Personajes todos – los personajes jóvenes, que son de los que el narrador se ocupa centralmente – a quienes el país les toca tangencialmente, como de casualidad. El seguimiento político a que se ve sometido Tiago, la cárcel de Chasqui, la muerte a tiros del profesor al que llaman el Gato, el secuestro de un autobús por guerrilleros de Sendero Luminoso, la salida del país de Ana a causa de la relación de su padre con la corrupción política y empresarial, parecen sorprenderlos a todos en otra cosa,  inmiscuirse en medio de sus vidas de contrabando, sin que ellos lo esperen ni tengan respuesta para dar.  ¿Quién mató y por qué al padre de Tiago? Nunca lo sabremos.

Es como si más allá de la historia –historia de bohemia, de búsquedas desconcertadas, de despertares e incluso historia de amor -  el verdadero tema del libro fuera la tragedia de una generación – o al menos parte de ella – obligada a vivir un mundo de desenfrenada violencia, de corrupción, de sospecha y de riesgo permanente, sin enterarse por qué ni cómo han sido condenados a moverse en ese escenario. Como no parecen saber por qué ni cómo – al menos eso es lo que nos sugiere el autor -  han llegado hasta el disparador de la parte de sus historias personales que el autor nos cuenta. El verdadero tema de la novela, decía entonces, parece ser la angustia de una generación que vive una realidad alienada, ignorante voluntaria o involuntariamente de sus propias condiciones de existencia. E imposibilitada, como corolario, de establecer para su propia vida más que metas de corto alcance, errancias, itinerarios aleatorios.

Itinerarios, como metáfora: Lima – la gran urbe, el eje neurálgico del país - en el centro de la acción; pero con desplazamientos constantes hacia una suerte de territorio de la evasión (exotismo, bohemia, drogas, música  y  turismo en forma de aquelarre) que representa un Cuzco fantasmal;  y destino final en Londres. Extraños itinerarios, metáfora de una generación expulsada por la necesidad de trascender la cerrazón limitada de sus propios horizontes. Cerrazón que se intenta romper con la literatura, con la música, con el sexo, pero también con la adrenalina del peligro. Y que no termina más que en círculos que se cierran sobre sí mismos.

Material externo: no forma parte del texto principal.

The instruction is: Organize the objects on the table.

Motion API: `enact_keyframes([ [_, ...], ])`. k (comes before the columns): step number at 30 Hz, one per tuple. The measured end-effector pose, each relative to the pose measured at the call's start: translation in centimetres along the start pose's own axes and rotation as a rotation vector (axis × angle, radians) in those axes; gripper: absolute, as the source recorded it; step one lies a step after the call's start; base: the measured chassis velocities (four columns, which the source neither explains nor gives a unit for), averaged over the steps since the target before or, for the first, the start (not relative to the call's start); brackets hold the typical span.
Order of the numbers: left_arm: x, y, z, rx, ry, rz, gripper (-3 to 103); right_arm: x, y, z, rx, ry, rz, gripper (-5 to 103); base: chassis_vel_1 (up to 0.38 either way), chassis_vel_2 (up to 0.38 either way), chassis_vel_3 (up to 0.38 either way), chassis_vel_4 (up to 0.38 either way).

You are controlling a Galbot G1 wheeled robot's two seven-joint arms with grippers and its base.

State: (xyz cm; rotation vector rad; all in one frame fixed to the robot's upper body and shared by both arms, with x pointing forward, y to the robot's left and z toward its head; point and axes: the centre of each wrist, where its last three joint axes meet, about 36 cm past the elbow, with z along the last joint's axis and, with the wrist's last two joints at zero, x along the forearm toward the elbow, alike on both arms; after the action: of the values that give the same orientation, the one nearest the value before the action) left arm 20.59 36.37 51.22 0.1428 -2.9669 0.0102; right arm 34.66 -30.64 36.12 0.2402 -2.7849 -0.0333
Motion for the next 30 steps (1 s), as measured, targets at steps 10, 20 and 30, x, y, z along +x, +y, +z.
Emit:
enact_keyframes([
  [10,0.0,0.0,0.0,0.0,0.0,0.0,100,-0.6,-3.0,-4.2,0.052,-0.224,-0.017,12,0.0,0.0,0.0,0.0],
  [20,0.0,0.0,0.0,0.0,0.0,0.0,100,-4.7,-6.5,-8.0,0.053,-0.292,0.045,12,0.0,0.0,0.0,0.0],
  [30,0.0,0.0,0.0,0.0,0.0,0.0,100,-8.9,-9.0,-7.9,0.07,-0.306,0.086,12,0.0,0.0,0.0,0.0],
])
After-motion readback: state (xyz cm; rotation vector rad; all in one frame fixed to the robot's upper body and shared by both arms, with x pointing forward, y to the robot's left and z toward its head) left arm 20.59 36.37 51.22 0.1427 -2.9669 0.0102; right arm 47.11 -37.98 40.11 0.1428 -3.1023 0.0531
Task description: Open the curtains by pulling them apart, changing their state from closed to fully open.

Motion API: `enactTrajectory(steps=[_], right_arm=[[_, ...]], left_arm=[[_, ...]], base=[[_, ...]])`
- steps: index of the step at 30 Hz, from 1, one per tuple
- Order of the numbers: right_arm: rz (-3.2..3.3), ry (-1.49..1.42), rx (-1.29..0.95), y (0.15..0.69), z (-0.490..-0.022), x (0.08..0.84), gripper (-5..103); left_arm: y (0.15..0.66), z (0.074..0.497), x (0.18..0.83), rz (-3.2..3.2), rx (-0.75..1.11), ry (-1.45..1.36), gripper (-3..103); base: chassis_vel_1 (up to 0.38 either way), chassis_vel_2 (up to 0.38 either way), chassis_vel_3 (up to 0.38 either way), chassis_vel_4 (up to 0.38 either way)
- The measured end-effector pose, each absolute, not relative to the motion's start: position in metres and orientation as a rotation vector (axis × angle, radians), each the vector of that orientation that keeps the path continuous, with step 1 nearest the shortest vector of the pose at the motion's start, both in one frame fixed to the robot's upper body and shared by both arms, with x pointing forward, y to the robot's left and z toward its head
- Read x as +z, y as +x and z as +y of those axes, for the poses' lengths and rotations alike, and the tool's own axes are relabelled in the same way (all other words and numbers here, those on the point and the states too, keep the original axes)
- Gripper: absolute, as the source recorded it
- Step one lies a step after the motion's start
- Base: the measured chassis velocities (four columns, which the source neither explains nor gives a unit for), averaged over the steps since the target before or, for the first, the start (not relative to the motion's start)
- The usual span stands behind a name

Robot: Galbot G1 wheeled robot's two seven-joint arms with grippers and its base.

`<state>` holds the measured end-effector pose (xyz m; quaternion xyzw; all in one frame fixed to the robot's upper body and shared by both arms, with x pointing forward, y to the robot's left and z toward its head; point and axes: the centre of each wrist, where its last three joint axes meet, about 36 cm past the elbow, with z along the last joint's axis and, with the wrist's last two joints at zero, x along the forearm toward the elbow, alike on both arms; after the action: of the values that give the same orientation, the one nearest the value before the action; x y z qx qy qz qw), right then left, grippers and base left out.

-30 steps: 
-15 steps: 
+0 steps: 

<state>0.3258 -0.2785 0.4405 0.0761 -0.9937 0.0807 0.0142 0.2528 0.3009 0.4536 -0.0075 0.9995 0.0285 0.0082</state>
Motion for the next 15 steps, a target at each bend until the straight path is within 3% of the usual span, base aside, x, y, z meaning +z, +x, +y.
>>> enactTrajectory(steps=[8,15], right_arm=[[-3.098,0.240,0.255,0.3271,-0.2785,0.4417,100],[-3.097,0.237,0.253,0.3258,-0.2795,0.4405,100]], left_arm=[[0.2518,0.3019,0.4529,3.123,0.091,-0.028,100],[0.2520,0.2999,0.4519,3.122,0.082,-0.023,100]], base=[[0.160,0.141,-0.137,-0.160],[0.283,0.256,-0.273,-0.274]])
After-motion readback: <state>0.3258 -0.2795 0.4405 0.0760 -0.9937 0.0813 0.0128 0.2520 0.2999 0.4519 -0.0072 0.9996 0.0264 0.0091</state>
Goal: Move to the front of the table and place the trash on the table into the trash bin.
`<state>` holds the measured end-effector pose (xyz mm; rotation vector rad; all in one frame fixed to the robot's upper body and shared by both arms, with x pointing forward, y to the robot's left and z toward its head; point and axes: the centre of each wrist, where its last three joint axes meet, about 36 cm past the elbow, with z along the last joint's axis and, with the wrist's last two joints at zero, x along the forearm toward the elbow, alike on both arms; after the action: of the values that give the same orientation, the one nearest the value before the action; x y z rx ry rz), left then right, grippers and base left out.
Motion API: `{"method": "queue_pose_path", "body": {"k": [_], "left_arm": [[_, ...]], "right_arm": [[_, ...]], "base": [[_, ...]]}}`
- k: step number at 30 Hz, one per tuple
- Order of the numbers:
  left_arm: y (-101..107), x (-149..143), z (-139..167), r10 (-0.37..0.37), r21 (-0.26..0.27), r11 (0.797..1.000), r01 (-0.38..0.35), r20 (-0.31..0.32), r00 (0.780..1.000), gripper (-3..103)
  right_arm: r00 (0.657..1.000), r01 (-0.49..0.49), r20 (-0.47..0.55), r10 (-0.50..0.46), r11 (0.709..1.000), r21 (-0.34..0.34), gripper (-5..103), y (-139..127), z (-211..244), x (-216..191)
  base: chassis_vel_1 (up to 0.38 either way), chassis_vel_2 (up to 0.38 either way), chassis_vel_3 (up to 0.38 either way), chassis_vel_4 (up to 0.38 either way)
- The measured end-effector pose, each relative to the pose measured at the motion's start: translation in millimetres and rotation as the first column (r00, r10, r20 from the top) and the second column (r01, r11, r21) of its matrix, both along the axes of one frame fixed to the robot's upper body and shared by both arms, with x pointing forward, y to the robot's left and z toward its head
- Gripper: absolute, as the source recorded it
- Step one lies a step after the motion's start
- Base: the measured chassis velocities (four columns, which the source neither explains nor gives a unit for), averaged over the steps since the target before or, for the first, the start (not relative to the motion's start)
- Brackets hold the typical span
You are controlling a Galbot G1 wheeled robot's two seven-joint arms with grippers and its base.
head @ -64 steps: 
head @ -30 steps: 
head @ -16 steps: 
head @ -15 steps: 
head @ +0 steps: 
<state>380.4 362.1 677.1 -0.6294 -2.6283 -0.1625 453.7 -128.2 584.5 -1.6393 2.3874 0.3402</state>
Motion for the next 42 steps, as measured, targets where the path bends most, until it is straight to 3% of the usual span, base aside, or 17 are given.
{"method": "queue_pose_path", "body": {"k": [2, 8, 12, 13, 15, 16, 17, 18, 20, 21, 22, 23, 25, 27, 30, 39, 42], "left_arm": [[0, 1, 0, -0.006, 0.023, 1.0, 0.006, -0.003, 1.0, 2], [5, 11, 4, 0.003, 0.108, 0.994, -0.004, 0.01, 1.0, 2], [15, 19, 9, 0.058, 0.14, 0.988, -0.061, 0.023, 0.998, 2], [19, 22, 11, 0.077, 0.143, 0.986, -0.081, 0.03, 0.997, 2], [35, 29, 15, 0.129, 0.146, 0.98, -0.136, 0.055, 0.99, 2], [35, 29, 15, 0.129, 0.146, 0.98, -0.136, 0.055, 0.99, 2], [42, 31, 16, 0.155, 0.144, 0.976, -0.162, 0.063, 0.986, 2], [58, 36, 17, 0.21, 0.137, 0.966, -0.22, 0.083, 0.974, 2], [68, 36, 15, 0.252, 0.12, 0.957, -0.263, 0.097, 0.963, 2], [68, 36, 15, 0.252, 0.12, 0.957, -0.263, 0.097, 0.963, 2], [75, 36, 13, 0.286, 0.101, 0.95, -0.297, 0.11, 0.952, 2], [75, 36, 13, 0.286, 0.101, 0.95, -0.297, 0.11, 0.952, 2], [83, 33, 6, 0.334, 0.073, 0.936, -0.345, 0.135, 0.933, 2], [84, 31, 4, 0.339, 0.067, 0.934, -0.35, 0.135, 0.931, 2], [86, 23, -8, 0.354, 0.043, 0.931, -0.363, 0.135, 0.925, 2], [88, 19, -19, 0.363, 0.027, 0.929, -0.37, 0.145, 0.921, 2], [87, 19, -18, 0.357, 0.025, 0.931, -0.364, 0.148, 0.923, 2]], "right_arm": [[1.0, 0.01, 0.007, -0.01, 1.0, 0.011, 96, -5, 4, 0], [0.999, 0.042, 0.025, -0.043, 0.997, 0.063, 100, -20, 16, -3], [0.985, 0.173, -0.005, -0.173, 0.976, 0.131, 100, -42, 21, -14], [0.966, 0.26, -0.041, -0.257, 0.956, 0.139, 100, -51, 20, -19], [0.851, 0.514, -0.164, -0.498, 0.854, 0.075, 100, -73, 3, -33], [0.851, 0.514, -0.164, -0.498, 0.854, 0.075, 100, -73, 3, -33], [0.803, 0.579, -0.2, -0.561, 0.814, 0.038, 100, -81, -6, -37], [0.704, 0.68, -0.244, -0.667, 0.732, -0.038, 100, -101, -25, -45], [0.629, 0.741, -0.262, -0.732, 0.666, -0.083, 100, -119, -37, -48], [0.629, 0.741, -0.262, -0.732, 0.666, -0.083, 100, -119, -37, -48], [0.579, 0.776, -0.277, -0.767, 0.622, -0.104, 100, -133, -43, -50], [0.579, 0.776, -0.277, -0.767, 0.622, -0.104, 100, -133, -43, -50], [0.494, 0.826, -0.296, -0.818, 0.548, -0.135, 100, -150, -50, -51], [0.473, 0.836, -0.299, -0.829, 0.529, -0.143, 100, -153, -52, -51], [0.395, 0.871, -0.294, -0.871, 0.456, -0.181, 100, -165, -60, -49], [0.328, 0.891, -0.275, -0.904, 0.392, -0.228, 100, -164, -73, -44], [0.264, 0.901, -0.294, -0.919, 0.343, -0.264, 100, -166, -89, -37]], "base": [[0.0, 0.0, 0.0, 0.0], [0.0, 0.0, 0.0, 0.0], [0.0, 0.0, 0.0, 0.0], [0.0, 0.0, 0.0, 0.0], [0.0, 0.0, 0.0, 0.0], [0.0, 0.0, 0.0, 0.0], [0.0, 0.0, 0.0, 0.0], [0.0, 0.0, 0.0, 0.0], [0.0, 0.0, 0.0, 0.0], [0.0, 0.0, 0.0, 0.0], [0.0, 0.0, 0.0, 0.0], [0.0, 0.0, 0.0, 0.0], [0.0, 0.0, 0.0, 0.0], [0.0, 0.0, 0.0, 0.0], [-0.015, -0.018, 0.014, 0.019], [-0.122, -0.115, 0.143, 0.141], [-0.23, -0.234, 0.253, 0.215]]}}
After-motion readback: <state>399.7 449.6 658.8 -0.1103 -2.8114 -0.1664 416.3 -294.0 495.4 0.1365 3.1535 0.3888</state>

¿Hay una forma de escapar de ese círculo? La novela parece encontrar un resquicio:  la huída, la migración escenificada en este caso en Londres. Pero aún así, ni siquiera ese escape de la agobiante realidad latinoamericana es un salto adelante: en el caso de Waykicha, es el producto de un casamiento conveniente; en el de Ana (y presumiblemente el propio Tiago) es el mero resultado de un cúmulo de circunstancias en cuya gestación han sido casi espectadores.

Con “Pasos perdidos”, Silva intenta explicar quizás por qué están en Londres los latinoamericanos de su primer libro. Puede que sea un completo proyecto narrativo – no sé si intencional o no en la mente del autor, pero sin duda expectable – que más adelante  sepamos dónde ha dejado  a aquellos adolescentes  el paso del tiempo. Será cuestión de esperar el próximo libro.